• _WHAT THE TASK REQUIRES_
Only the lines from the beginning of the data below through the line containing "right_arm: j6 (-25" belong in the response, each copied exactly.

------------------------------------

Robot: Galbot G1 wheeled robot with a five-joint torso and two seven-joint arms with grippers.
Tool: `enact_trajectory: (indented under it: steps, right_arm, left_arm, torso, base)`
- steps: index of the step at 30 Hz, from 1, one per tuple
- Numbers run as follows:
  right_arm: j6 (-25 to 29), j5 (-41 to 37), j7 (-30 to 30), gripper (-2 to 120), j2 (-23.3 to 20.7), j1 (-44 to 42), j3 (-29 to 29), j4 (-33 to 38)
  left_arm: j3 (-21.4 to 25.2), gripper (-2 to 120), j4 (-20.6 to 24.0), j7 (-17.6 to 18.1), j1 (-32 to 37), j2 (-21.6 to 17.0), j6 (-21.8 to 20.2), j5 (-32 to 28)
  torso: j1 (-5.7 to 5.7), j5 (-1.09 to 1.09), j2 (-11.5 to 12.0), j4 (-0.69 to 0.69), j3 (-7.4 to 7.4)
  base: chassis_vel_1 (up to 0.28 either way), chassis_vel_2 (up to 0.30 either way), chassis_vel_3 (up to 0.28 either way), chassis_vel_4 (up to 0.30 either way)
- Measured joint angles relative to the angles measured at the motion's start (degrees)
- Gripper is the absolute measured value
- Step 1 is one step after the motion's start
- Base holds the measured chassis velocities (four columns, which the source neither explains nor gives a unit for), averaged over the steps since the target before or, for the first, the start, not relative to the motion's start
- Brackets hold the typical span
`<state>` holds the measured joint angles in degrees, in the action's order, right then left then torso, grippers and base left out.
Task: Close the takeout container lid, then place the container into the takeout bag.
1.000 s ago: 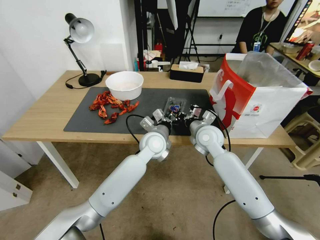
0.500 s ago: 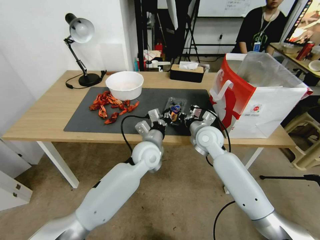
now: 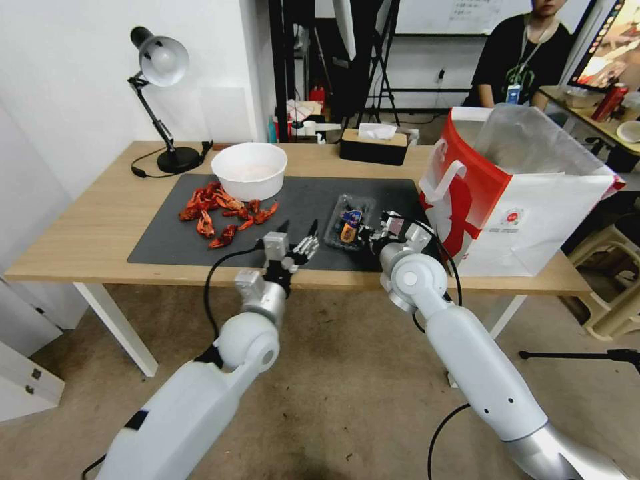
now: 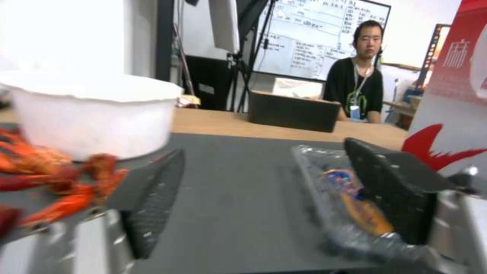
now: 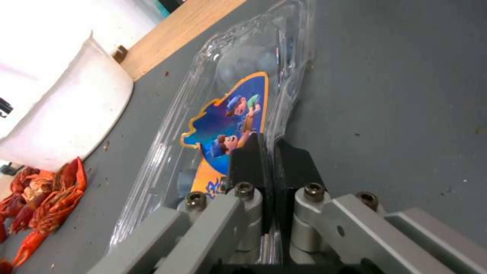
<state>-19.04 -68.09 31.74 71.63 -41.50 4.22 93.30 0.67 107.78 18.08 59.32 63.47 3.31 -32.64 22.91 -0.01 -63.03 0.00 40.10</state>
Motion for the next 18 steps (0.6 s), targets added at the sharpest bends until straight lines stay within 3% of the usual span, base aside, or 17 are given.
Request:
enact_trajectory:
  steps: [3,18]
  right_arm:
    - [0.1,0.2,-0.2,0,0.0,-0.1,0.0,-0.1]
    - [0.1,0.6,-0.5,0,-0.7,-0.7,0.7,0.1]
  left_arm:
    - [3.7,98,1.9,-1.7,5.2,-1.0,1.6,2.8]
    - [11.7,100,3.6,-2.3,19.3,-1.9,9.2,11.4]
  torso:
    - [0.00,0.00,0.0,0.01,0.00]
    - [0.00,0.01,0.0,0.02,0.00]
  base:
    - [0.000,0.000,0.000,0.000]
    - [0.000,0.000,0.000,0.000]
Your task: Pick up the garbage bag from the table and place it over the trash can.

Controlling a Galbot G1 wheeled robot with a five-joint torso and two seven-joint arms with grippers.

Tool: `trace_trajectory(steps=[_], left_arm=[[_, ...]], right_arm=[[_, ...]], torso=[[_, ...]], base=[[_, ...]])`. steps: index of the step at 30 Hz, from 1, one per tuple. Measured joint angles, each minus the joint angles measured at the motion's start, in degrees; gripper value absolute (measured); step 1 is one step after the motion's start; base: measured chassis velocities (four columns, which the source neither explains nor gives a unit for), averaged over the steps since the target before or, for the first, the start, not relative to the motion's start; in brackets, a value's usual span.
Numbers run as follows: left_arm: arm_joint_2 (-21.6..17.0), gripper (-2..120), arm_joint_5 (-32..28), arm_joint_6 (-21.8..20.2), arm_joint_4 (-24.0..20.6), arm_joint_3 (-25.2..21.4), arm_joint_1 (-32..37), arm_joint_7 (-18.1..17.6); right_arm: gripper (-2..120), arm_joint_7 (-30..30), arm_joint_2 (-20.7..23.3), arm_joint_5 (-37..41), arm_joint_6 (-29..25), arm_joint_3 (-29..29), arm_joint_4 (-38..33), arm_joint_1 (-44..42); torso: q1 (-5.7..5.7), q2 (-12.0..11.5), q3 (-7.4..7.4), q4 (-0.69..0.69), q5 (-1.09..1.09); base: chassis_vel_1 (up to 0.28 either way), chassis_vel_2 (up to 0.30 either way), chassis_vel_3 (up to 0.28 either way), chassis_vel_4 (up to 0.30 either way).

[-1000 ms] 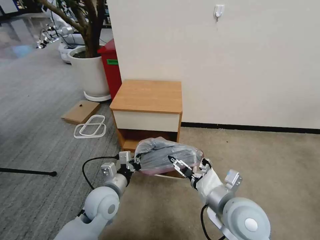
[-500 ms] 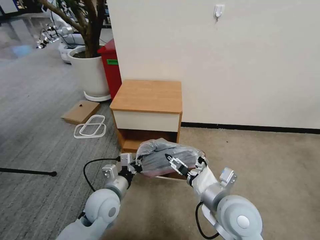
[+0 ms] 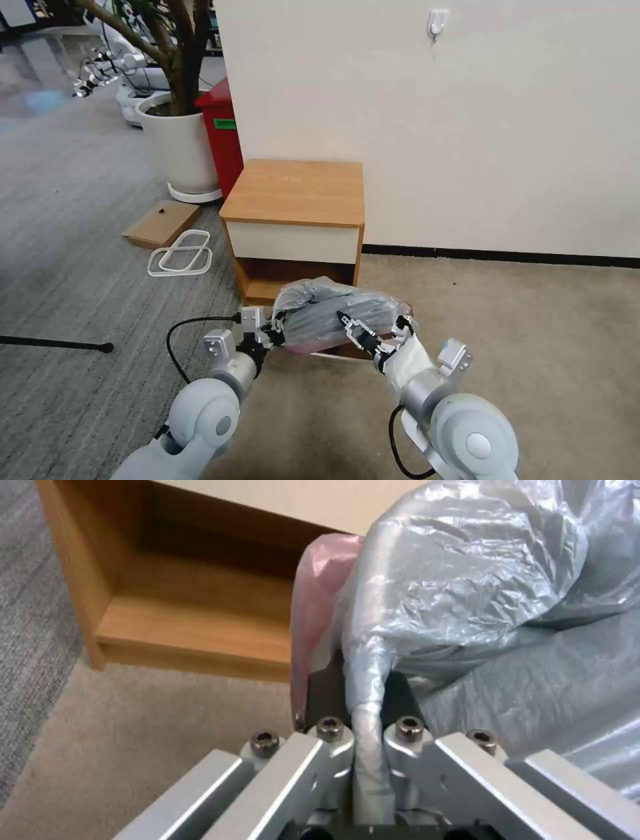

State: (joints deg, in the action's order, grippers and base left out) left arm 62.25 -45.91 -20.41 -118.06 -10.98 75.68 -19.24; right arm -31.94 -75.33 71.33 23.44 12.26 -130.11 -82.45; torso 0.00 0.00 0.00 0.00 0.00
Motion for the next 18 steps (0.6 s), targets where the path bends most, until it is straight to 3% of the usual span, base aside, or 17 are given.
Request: trace_trajectory(steps=[8,18], left_arm=[[0.2,0,-0.1,0.0,0.7,-0.2,-0.5,0.0],[0.7,0,-0.7,0.3,1.6,-1.4,-1.4,0.0]], right_arm=[[1,0.8,0.5,-0.4,-0.4,0.1,-0.4,-0.6],[0,1.1,0.8,-0.4,-0.5,0.5,-2.5,-2.2]], torso=[[0.00,0.0,0.00,0.00,0.00],[0.00,0.0,0.00,0.00,0.00]], base=[[0.000,0.000,0.000,0.000],[0.000,0.000,0.000,0.000]])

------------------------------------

• _RESPONSE FOR THIS EXERCISE_
Robot: Galbot G1 wheeled robot with a five-joint torso and two seven-joint arms with grippers.
Tool: `enact_trajectory: (indented under it: steps, right_arm, left_arm, torso, base)`
- steps: index of the step at 30 Hz, from 1, one per tuple
- Numbers run as follows:
  right_arm: j6 (-25 to 29), j5 (-41 to 37), j7 (-30 to 30), gripper (-2 to 120), j2 (-23.3 to 20.7), j1 (-44 to 42), j3 (-29 to 29), j4 (-33 to 38)

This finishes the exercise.